# Exercise details
Restate every line of the material below word for word, skipping the images.

# Data
▬▬▬

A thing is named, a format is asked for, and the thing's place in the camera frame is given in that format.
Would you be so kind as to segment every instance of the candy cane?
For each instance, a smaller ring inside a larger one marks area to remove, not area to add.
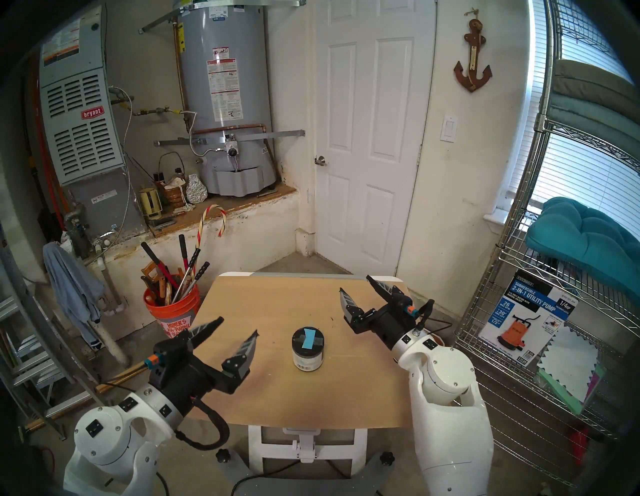
[[[220,231],[218,231],[218,237],[222,236],[222,233],[225,231],[225,227],[227,227],[227,213],[220,207],[220,205],[210,205],[207,209],[202,213],[202,218],[200,219],[200,225],[198,226],[198,241],[196,242],[196,248],[200,247],[200,240],[202,239],[202,228],[204,227],[204,219],[207,218],[207,214],[213,208],[218,209],[222,213],[222,227]],[[196,267],[193,266],[193,274],[196,273]]]

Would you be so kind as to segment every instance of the anchor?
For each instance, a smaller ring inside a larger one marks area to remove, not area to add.
[[[462,64],[460,60],[453,68],[453,72],[456,74],[456,79],[462,86],[464,86],[469,93],[473,93],[478,88],[482,88],[489,78],[493,75],[491,73],[491,67],[486,66],[482,73],[482,78],[478,79],[476,77],[477,74],[477,62],[478,62],[478,54],[480,53],[480,46],[486,43],[486,38],[480,34],[482,31],[482,22],[480,22],[477,18],[479,10],[473,9],[471,12],[467,12],[465,15],[473,13],[476,15],[475,19],[469,21],[469,28],[471,33],[467,33],[465,35],[465,41],[469,43],[469,69],[468,76],[464,76],[462,74]]]

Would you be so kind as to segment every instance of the table top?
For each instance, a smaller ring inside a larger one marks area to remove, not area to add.
[[[407,292],[404,283],[395,283]],[[204,402],[229,424],[300,429],[410,427],[407,372],[372,332],[355,335],[343,318],[339,288],[363,310],[384,300],[353,276],[220,276],[194,326],[225,322],[194,355],[221,370],[222,361],[257,329],[250,373],[232,395],[212,391]],[[293,364],[291,337],[311,326],[324,334],[324,362],[313,372]],[[189,417],[207,417],[194,408]]]

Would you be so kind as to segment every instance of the door panel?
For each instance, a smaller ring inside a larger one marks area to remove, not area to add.
[[[424,133],[433,0],[316,4],[317,250],[394,275]]]

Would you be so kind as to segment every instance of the window blinds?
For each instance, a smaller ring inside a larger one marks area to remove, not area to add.
[[[570,0],[558,0],[562,57],[596,65],[631,82],[611,47]],[[547,26],[543,0],[533,0],[536,29],[531,104],[509,190],[518,189],[527,161],[545,74]],[[590,40],[585,41],[587,32]],[[640,239],[640,177],[623,163],[576,141],[551,135],[532,199],[566,196],[606,213]]]

▬▬▬

# Task result
A thing is named, a format is asked for, and the thing's place in the camera frame is given in that format.
Would you be so kind as to segment every instance of the candy cane?
For each instance, a smaller ring inside a larger one marks area to remove, not area to add.
[[[220,231],[218,231],[218,237],[222,236],[222,233],[225,231],[225,227],[227,227],[227,213],[220,207],[220,205],[210,205],[207,209],[202,213],[202,218],[200,219],[200,225],[198,226],[198,241],[196,242],[196,248],[200,247],[200,240],[202,239],[202,228],[204,227],[204,219],[207,218],[207,214],[213,208],[218,209],[222,213],[222,227]],[[196,267],[193,266],[193,274],[196,273]]]

Would you be so kind as to segment every instance of the anchor?
For each instance, a smaller ring inside a larger one marks area to remove, not area to add.
[[[462,64],[460,60],[453,68],[453,72],[456,74],[456,79],[462,86],[464,86],[469,93],[473,93],[478,88],[482,88],[489,78],[493,75],[491,73],[491,67],[486,66],[482,73],[482,78],[478,79],[476,77],[477,74],[477,62],[478,62],[478,54],[480,53],[480,46],[486,43],[486,38],[480,34],[482,31],[482,22],[480,22],[477,18],[479,10],[473,9],[471,12],[467,12],[465,15],[473,13],[476,15],[475,19],[469,21],[469,28],[471,33],[467,33],[465,35],[465,41],[469,43],[469,69],[468,76],[464,76],[462,74]]]

Would you be so kind as to segment every instance of the table top?
For each instance, a smaller ring inside a larger one marks area to remove, not area to add.
[[[407,292],[404,283],[395,283]],[[204,402],[229,424],[300,429],[410,427],[407,372],[372,332],[355,335],[343,318],[339,288],[363,310],[384,300],[353,276],[220,276],[194,326],[225,322],[194,355],[221,370],[222,361],[257,329],[250,373],[232,395],[212,391]],[[293,364],[291,337],[311,326],[324,334],[324,362],[313,372]],[[189,417],[207,417],[194,408]]]

Would you be so kind as to segment every instance of the door panel?
For each instance, a smaller ring inside a larger one marks area to remove, not area to add.
[[[424,133],[433,0],[316,4],[317,250],[394,275]]]

Would you be so kind as to segment every instance of the window blinds?
For each instance, a smaller ring inside a larger one marks area to remove, not area to add.
[[[570,0],[558,0],[562,57],[596,65],[631,82],[611,47]],[[547,26],[543,0],[533,0],[536,29],[531,104],[509,190],[518,189],[527,161],[545,74]],[[590,40],[585,41],[587,32]],[[640,239],[640,177],[623,163],[576,141],[551,135],[532,199],[566,196],[606,213]]]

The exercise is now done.